Re: [PATCH v3 1/2] mm: introduce process_mrelease system call

Shakeel Butt <shakeelb@xxxxxxxxxx> · Fri, 23 Jul 2021 10:00:26 -0700

On Fri, Jul 23, 2021 at 9:09 AM Suren Baghdasaryan <surenb@xxxxxxxxxx> wrote:
>
> On Fri, Jul 23, 2021 at 6:46 AM Shakeel Butt <shakeelb@xxxxxxxxxx> wrote:
> >
> > On Fri, Jul 23, 2021 at 1:53 AM Michal Hocko <mhocko@xxxxxxxx> wrote:
> > >
> > [...]
> > > > However
> > > > retrying means issuing another syscall, so additional overhead...
> > > > I guess such "best effort" approach would be unusual for a syscall, so
> > > > maybe we can keep it as it is now and if such "do not block" mode is needed
> > > > we can use flags to implement it later?
> > >
> > > Yeah, an explicit opt-in via flags would be an option if that turns out
> > > to be really necessary.
> > >
> >
> > I am fine with keeping it as it is but we do need the non-blocking
> > option (via flags) to enable userspace to act more aggressively.
>
> I think you want to check memory conditions shortly after issuing
> kill/reap requests irrespective of mmap_sem contention.
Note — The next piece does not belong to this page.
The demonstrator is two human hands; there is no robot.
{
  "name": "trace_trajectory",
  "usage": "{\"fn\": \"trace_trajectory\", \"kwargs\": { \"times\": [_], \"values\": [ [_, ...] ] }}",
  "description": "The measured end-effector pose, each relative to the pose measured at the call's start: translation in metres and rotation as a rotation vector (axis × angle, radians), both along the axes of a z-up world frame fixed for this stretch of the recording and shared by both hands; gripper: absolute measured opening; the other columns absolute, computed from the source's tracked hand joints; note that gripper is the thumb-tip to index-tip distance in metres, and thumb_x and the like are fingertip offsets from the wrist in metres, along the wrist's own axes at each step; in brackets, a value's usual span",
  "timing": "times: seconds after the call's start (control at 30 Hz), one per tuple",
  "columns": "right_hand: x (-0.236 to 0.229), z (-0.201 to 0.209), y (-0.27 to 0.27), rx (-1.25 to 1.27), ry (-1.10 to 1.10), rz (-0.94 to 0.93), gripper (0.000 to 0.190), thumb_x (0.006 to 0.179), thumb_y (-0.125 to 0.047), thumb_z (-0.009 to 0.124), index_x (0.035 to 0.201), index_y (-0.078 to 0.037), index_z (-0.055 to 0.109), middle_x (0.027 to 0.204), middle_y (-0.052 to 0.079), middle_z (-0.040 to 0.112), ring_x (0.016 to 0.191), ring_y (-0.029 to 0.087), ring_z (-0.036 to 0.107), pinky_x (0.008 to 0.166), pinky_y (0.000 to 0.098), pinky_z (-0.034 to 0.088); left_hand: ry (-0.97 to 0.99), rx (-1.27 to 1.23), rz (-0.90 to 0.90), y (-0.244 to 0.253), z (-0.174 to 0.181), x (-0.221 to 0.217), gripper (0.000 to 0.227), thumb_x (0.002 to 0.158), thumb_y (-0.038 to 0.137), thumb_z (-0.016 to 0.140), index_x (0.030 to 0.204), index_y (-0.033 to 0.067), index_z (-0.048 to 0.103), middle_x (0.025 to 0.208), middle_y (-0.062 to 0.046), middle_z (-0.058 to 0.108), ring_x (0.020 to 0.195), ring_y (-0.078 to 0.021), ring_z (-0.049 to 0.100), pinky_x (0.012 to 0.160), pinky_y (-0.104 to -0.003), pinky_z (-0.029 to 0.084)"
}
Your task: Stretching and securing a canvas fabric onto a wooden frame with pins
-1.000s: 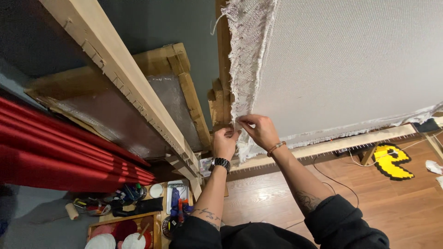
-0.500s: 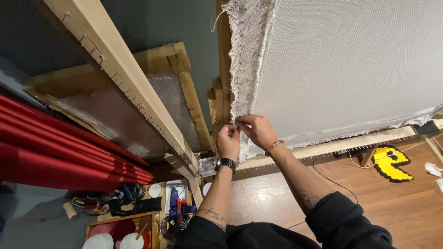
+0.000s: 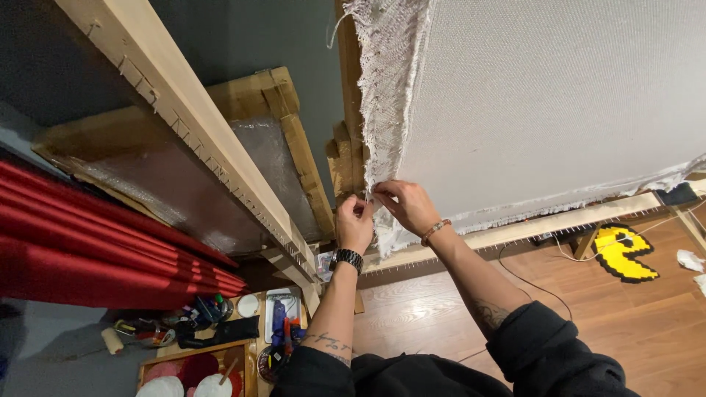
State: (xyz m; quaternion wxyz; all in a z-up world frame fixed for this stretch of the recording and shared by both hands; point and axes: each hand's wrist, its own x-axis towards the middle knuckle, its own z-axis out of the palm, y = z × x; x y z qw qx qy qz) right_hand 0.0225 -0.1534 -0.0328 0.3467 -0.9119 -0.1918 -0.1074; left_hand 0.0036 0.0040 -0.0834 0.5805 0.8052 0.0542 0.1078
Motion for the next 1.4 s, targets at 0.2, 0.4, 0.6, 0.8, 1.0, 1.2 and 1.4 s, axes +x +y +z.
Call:
{"fn": "trace_trajectory", "kwargs": {
  "times": [0.2, 0.4, 0.6, 0.8, 1.0, 1.2, 1.4],
  "values": [
    [-0.006, 0.001, -0.013, -0.040, 0.030, 0.029, 0.011, 0.096, -0.018, 0.073, 0.106, -0.015, 0.075, 0.093, 0.006, 0.080, 0.094, 0.029, 0.077, 0.084, 0.0403, 0.061, 0.049, 0.007, -0.003, 0.001, -0.012, 0.013, 0.014, 0.090, 0.012, 0.067, 0.076, 0.0079, 0.065, 0.074, -0.012, 0.071, 0.077, -0.0270, 0.073, 0.069, -0.036, 0.056],
    [0.013, -0.029, -0.022, -0.108, 0.067, -0.040, 0.014, 0.095, -0.029, 0.071, 0.104, -0.019, 0.076, 0.091, 0.003, 0.079, 0.092, 0.025, 0.077, 0.081, 0.0393, 0.061, 0.116, 0.058, 0.032, 0.000, -0.012, 0.020, 0.020, 0.088, 0.021, 0.077, 0.080, 0.0044, 0.069, 0.081, -0.015, 0.076, 0.083, -0.0288, 0.076, 0.071, -0.037, 0.057],
    [0.014, -0.028, -0.017, -0.168, 0.037, -0.028, 0.011, 0.096, -0.026, 0.071, 0.102, -0.019, 0.077, 0.088, 0.001, 0.080, 0.089, 0.023, 0.078, 0.079, 0.0370, 0.061, 0.228, 0.043, 0.094, -0.005, 0.026, -0.002, 0.022, 0.091, 0.032, 0.076, 0.088, 0.0108, 0.069, 0.091, -0.010, 0.077, 0.096, -0.0286, 0.074, 0.082, -0.039, 0.057],
    [0.018, -0.037, -0.029, -0.157, -0.003, 0.064, 0.014, 0.094, -0.022, 0.071, 0.108, -0.021, 0.075, 0.092, 0.004, 0.079, 0.093, 0.026, 0.077, 0.079, 0.0406, 0.062, 0.246, 0.079, 0.141, -0.022, 0.025, -0.016, 0.027, 0.086, 0.036, 0.078, 0.080, 0.0104, 0.077, 0.081, -0.011, 0.079, 0.091, -0.0398, 0.075, 0.080, -0.048, 0.057],
    [0.015, -0.029, -0.031, -0.079, -0.037, 0.101, 0.012, 0.095, -0.023, 0.072, 0.107, -0.024, 0.075, 0.091, 0.001, 0.079, 0.092, 0.023, 0.077, 0.078, 0.0379, 0.062, 0.232, -0.020, 0.237, -0.036, -0.028, -0.004, 0.015, 0.080, 0.030, 0.080, 0.072, 0.0172, 0.077, 0.067, 0.001, 0.075, 0.074, -0.0205, 0.074, 0.071, -0.031, 0.054],
    [0.005, -0.008, -0.027, 0.003, -0.033, 0.165, 0.017, 0.096, -0.014, 0.069, 0.111, -0.018, 0.077, 0.092, 0.009, 0.080, 0.091, 0.030, 0.077, 0.077, 0.0420, 0.062, 0.223, -0.059, 0.297, -0.042, -0.038, 0.000, 0.019, 0.081, 0.023, 0.080, 0.065, 0.0153, 0.075, 0.051, -0.001, 0.066, 0.056, -0.0149, 0.060, 0.059, -0.029, 0.047],
    [0.005, -0.027, -0.023, 0.008, -0.043, 0.129, 0.018, 0.097, -0.014, 0.069, 0.112, -0.019, 0.078, 0.094, 0.005, 0.081, 0.091, 0.027, 0.078, 0.079, 0.0391, 0.061, 0.244, -0.001, 0.233, -0.036, -0.006, -0.007, 0.027, 0.077, 0.029, 0.084, 0.086, 0.0039, 0.082, 0.060, -0.017, 0.069, 0.068, -0.0322, 0.072, 0.063, -0.038, 0.052]
  ]
}}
The reason is
> that even when memory release is not blocked, allocations from other
> processes might consume memory faster than we release it. For example,
> in Android we issue kill and start waiting on pidfd for its death
> notification. As soon as the process is dead we reassess the situation
> and possibly kill again. If the process is not dead within a
> configurable timeout we check conditions again and might issue more
> kill requests (IOW our wait for the process to die has a timeout). If
> process_mrelease() is blocked on mmap_sem, we might timeout like this.
> I imagine that a non-blocking option for process_mrelease() would not
> really change this logic.

On a containerized system, killing a job requires killing multiple
processes and then process_mrelease() them. Now there is cgroup.kill
to kill all the processes in a cgroup tree but we would still need to
process_mrelease() all the processes in that tree. There is a chance
that we get stuck in reaping the early process. Making
process_mrelease() non-blocking will enable the userspace to go to
other processes in the list.

An alternative would be to have a cgroup specific interface for
reaping similar to cgroup.kill.

> Adding such an option is trivial but I would like to make sure it's
> indeed useful. Maybe after the syscall is in place you can experiment
> with it and see if such an option would really change the way you use
> it?

SGTM.